> What is being asked
Could you output the listing that follows exactly, without its images?

> Data shown
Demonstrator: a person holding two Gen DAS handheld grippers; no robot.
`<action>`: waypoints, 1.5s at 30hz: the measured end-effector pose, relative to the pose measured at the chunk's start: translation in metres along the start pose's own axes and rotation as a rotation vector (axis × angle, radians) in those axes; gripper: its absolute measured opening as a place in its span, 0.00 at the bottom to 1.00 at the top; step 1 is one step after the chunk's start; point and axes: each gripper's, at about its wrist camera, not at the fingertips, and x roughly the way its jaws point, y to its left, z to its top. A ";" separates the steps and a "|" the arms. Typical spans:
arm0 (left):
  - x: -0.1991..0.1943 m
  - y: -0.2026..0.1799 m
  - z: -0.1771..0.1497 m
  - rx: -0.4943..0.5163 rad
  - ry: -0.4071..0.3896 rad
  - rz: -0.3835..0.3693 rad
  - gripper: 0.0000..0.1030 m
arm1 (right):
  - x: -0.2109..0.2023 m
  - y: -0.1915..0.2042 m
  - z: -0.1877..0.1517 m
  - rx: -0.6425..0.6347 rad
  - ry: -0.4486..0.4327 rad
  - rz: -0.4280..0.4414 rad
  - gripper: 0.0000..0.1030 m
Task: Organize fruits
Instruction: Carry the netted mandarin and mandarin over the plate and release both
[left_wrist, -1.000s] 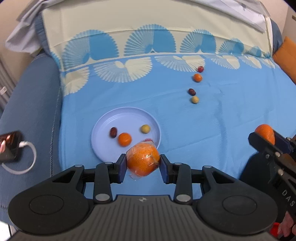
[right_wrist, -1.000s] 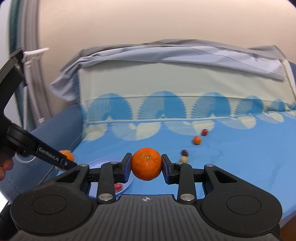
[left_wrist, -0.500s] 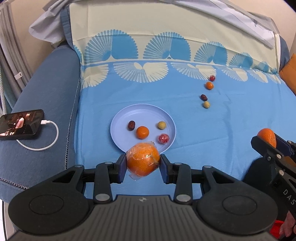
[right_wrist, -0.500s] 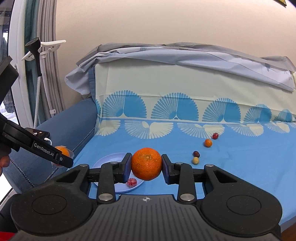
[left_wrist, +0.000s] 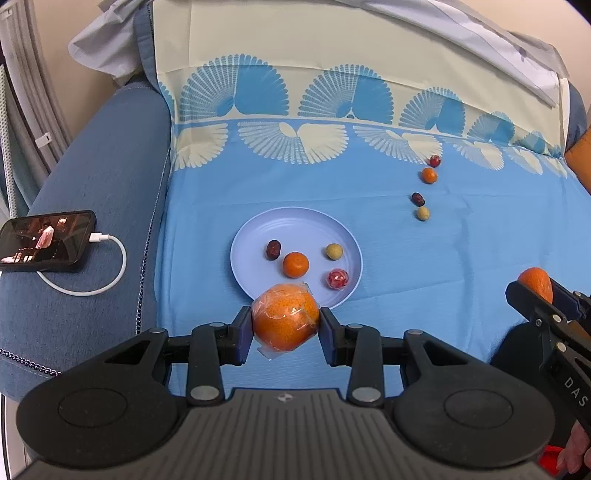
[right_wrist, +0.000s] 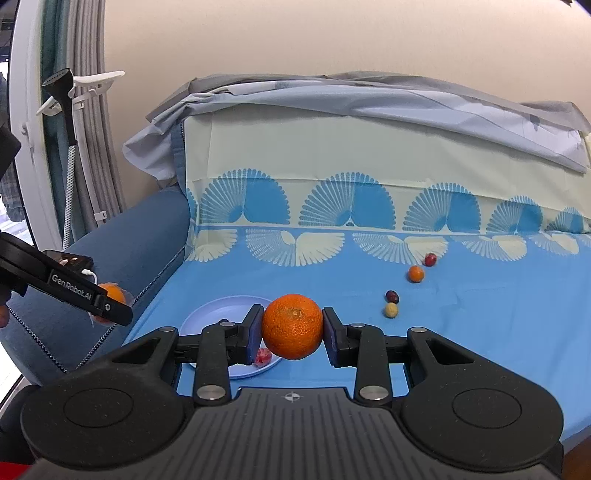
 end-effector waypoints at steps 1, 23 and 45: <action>0.000 0.000 0.001 -0.001 0.000 0.001 0.40 | 0.001 -0.001 0.000 0.003 0.002 -0.001 0.34; 0.027 0.013 0.014 -0.019 0.027 0.006 0.40 | 0.028 0.005 0.005 -0.006 0.048 0.001 0.34; 0.073 0.034 0.048 -0.096 0.032 0.028 0.40 | 0.110 0.029 0.016 -0.030 0.108 0.084 0.34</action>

> Written reply
Demonstrator: a person holding two Gen DAS handheld grippers; no robot.
`<action>`: waypoints, 1.5s at 30hz: the measured end-effector pose, relative to the pose measured at the chunk's start: translation in metres along the start pose's own axes and rotation as a rotation vector (axis × angle, radians) in those axes; gripper: its absolute measured opening as a place in its span, 0.00 at the bottom to 1.00 at the top; step 1 is one step after the chunk's start; point and axes: each gripper's, at about its wrist camera, not at the fingertips, and x roughly the way its jaws point, y to its left, z to its top. A ";" separates the steps and a "|" the arms. Typical spans:
arm0 (left):
  - x: -0.1991..0.1943 m
  - y: -0.2026..0.1799 m
  - z: -0.1771..0.1497 m
  - rx: -0.4943..0.5163 rad
  - ry: -0.4071..0.3896 rad
  - rz: -0.3835..0.3693 rad
  - gripper: 0.0000..0.1030 m
arm1 (right):
  - x: -0.2109..0.2023 m
  - y: -0.1915..0.2042 m
  - z: -0.1877..0.1517 m
  - rx: -0.6425..0.6347 rad
  - ry: -0.4486..0.4327 rad
  - rz: -0.4280..0.4414 rad
  - gripper: 0.0000..0.1030 m
Task: Organize fruits
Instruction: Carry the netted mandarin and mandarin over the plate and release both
[left_wrist, -1.000s] 
[right_wrist, -1.000s] 
[left_wrist, -0.500s] 
[right_wrist, -0.500s] 
[left_wrist, +0.000s] 
[right_wrist, +0.000s] 
 end-effector waypoints at steps 1, 23 and 45: <action>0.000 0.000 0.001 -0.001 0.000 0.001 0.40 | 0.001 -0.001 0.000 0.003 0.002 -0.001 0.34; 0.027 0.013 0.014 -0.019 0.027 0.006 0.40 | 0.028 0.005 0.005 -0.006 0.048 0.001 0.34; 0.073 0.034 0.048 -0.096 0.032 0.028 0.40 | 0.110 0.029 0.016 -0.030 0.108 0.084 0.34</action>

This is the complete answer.